Preclinical investigation of Pegylated arginase 1 as a treatment for retina and brain injury.

Fouda, A. Y., W. Eldahshan, Z. Xu, T. Lemtalsi, E. shosha, S. A. Zaidi, A. A. Abdelrahman, P. N. - M. Cheng, P. S. Narayanan, W. R. Caldwell, et al., "Preclinical investigation of Pegylated arginase 1 as a treatment for retina and brain injury.", Experimental neurology, vol. 348, pp. 113923, 2022.

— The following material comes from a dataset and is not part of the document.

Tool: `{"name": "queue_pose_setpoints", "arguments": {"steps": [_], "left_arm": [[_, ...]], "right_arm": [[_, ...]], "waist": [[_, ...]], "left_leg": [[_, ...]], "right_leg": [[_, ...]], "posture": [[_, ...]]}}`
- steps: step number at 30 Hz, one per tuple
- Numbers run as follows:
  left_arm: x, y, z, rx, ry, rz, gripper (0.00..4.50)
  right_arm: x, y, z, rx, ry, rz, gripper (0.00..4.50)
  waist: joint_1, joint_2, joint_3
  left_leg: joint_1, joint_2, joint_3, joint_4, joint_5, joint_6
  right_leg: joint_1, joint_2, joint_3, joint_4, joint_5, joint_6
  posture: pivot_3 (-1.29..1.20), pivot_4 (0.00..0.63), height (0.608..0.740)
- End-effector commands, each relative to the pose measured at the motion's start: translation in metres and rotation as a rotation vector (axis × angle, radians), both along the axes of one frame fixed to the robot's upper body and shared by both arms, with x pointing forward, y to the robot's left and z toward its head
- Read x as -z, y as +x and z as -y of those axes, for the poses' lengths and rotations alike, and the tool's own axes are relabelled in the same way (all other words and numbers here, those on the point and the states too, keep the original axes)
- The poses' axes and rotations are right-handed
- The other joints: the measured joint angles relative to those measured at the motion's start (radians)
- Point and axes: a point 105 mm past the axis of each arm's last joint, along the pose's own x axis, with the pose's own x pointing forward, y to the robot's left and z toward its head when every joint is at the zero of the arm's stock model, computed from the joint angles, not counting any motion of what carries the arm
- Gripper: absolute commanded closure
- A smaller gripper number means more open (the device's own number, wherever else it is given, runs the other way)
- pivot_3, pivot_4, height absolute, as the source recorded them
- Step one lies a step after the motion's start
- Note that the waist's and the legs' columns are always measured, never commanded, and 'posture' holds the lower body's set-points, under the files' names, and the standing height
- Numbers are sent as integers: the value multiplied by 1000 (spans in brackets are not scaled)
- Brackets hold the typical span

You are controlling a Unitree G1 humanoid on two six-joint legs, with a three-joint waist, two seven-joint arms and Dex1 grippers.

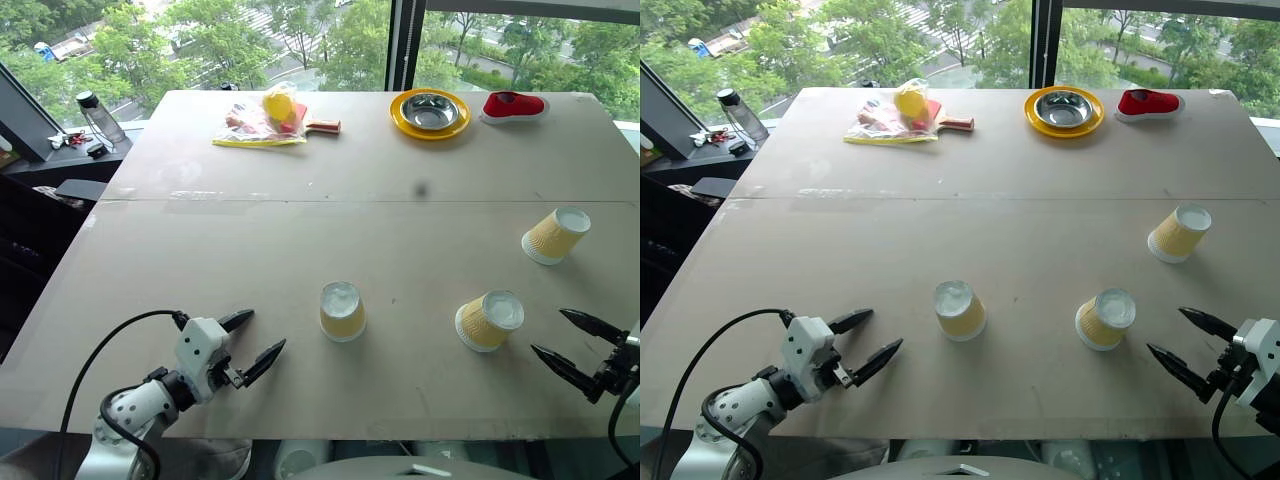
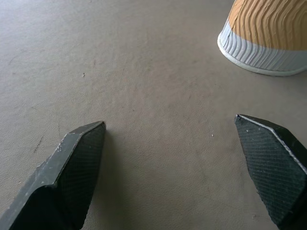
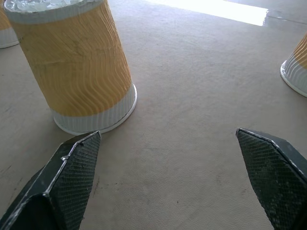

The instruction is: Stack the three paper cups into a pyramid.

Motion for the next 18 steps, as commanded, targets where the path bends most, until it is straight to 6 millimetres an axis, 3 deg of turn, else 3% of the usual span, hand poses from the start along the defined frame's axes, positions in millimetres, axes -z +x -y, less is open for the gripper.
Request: {"name": "queue_pose_setpoints", "arguments": {"steps": [1, 9, 18], "left_arm": [[-6, 1, -3, 3, 1, 24, 85], [-11, 1, -5, 6, -8, 53, 85], [-77, 10, 4, 266, -120, 158, 85]], "right_arm": [[-11, 0, 2, -4, -3, 44, 0], [-13, -4, -9, -51, 28, 28, 0], [-31, -1, -48, -183, 98, 52, 0]], "waist": [[0, 0, 0], [0, 0, 0], [5, 0, 0]], "left_leg": [[0, 0, 0, 0, 0, 0], [0, 0, -1, 0, 0, 0], [-1, 0, -3, 3, 0, 0]], "right_leg": [[0, 0, 0, 0, 0, 0], [0, 1, 0, 0, 0, 0], [0, 2, -3, 4, 0, 0]], "posture": [[0, 150, 740], [0, 150, 740], [0, 150, 740]]}}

Arginase 1 (A1) is the enzyme that hydrolyzes the amino acid, L-arginine, to ornithine and urea. We have previously shown that A1 deletion worsens retinal ischemic injury, suggesting a protective role of A1. In this translational study, we aimed to study the utility of systemic pegylated A1 (PEG-A1, recombinant human arginase linked to polyethylene glycol) treatment in mouse models of acute retinal and brain injury. Cohorts of WT mice were subjected to retinal ischemia-reperfusion (IR) injury, traumatic optic neuropathy (TON) or brain cerebral ischemia via middle cerebral artery occlusion (MCAO) and treated with intraperitoneal injections of PEG-A1 or vehicle (PEG only). Drug penetration into retina and brain tissues was measured by western blotting and immunolabeling for PEG. Neuroprotection was measured in a blinded fashion by quantitation of NeuN (neuronal marker) immunolabeling of retina flat-mounts and brain infarct area using triphenyl tetrazolium chloride (TTC) staining. Furthermore, ex vivo retina explants and in vitro retina neuron cultures were subjected to oxygen-glucose deprivation (OGD) followed by reoxygenation (R) and treated with PEG-A1. PEG-A1 given systemically did not cross the intact blood-retina/brain barriers in sham controls but reached the retina and brain after injury. PEG-A1 provided neuroprotection after retinal IR injury, TON and cerebral ischemia. PEG-A1 treatment was also neuroprotective in retina explants subjected to OGD/R but did not improve survival in retinal neuronal cultures exposed to OGD/R. In summary, systemic PEG-A1 administration is neuroprotective and provides an excellent route to deliver the drug to the retina and the brain after acute injury.